Stuart, T. et al. Complete integration of single-cell knowledge. Cell 177, 1888–1902.e1821 (2019).
Angerer, P. et al. future: diffusion maps for large-scale single-cell knowledge in R. Bioinformatics 32, 1241–1243 (2016).
Haghverdi, L., Buettner, F. & Theis, F. J. Diffusion maps for high-dimensional single-cell evaluation of differentiation knowledge. Bioinformatics 31, 2989–2998 (2015).
Trapnell, C. et al. The dynamics and regulators of cell destiny selections are revealed by pseudotemporal ordering of single cells. Nat. Biotechnol. 32, 381–386 (2014).
Qiu, X. et al. Single-cell mRNA quantification and differential evaluation with Census. Nat. Strategies 14, 309–315 (2017).
Qiu, X. et al. Reversed graph embedding resolves advanced single-cell trajectories. Nat. Strategies 14, 979–982 (2017).
Kim, D., Langmead, B. & Salzberg, S. L. HISAT: a quick spliced aligner with low reminiscence necessities. Nat. Strategies 12, 357–360 (2015).
Mudge, J. M. & Harrow, J. Creating reference gene annotation for the mouse C57BL6/J genome meeting. Mamm. Genome 26, 366–378 (2015).
Liao, Y., Smyth, G. Ok. & Shi, W. The Subread aligner: quick, correct and scalable learn mapping by seed-and-vote. Nucleic Acids Res. 41, e108 (2013).
Love, M. I., Huber, W. & Anders, S. Moderated estimation of fold change and dispersion for RNA-seq knowledge with DESeq2. Genome Biol. 15, 550 (2014).

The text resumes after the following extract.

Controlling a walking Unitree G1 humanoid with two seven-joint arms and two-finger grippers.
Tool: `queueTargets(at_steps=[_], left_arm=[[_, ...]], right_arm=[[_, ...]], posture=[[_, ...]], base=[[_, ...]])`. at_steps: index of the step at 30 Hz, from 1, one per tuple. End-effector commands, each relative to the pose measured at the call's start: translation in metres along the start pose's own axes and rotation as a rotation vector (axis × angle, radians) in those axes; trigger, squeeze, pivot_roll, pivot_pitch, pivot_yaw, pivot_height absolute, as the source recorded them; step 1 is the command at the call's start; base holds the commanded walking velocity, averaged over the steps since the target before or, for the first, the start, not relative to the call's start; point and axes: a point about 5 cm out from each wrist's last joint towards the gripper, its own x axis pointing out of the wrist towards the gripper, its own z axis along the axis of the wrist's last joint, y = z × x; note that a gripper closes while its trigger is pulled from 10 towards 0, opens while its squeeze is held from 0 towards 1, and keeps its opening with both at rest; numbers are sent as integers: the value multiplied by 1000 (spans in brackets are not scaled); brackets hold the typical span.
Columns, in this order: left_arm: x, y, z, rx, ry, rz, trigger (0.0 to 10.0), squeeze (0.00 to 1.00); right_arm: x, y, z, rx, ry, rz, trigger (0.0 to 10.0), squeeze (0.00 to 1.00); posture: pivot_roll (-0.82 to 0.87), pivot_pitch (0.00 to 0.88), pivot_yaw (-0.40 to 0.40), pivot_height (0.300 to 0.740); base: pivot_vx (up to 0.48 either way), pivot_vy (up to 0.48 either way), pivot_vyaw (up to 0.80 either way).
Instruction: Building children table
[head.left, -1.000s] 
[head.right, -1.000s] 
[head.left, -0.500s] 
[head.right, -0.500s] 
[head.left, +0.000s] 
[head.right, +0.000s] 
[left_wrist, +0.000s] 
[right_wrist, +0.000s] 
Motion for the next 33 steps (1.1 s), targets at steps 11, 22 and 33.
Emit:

Yu, G., Wang, L. G., Han, Y. & He, Q. Y. clusterProfiler: an R package deal for evaluating organic themes amongst gene clusters. OMICS 16, 284–287 (2012).
Yang, Y. et al. Distinct mechanisms outline murine B cell lineage immunoglobulin heavy chain (IgH) repertoires. eLife 4, e09083 (2015).
Wang, C. et al. Excessive-throughput, high-fidelity HLA genotyping with deep sequencing. Proc. Natl Acad. Sci. USA 109, 8676–8681 (2012).
Lefranc, M. P. et al. IMGT, the worldwide ImMunoGeneTics database. Nucleic Acids Res. 27, 209–212 (1999).
Franklin, R. A. et al. The mobile and molecular origin of tumor-associated macrophages. Science 344, 921–925 (2014).
Gasteiger, G., Fan, X., Dikiy, S., Lee, S. Y. & Rudensky, A. Y. Tissue residency of innate lymphoid cells in lymphoid and nonlymphoid organs. Science 350, 981–985 (2015).
Morita, S., Kojima, T. & Kitamura, T. Plat-E: an environment friendly and steady system for transient packaging of retroviruses. Gene Ther. 7, 1063–1066 (2000).
Sanjana, N. E., Shalem, O. & Zhang, F. Improved vectors and genome-wide libraries for CRISPR screening. Nat. Strategies 11, 783–784 (2014).
Mayans, S. et al. αβT cell receptors expressed by CD4−CD8 αβ intraepithelial T cells drive their destiny into a singular lineage with uncommon MHC reactivities. Immunity 41, 207–218 (2014).
McDonald, B. D., Bunker, J. J., Ishizuka, I. E., Jabri, B. & Bendelac, A. Elevated T cell receptor signaling identifies a thymic precursor to the TCR αβ+CD4−CD8β− intraepithelial lymphocyte lineage. Immunity 41, 219–229 (2014).
Constantinides, M. G., McDonald, B. D., Verhoef, P. A. & Bendelac, A. A dedicated precursor to innate lymphoid cells. Nature 508, 397–401 (2014).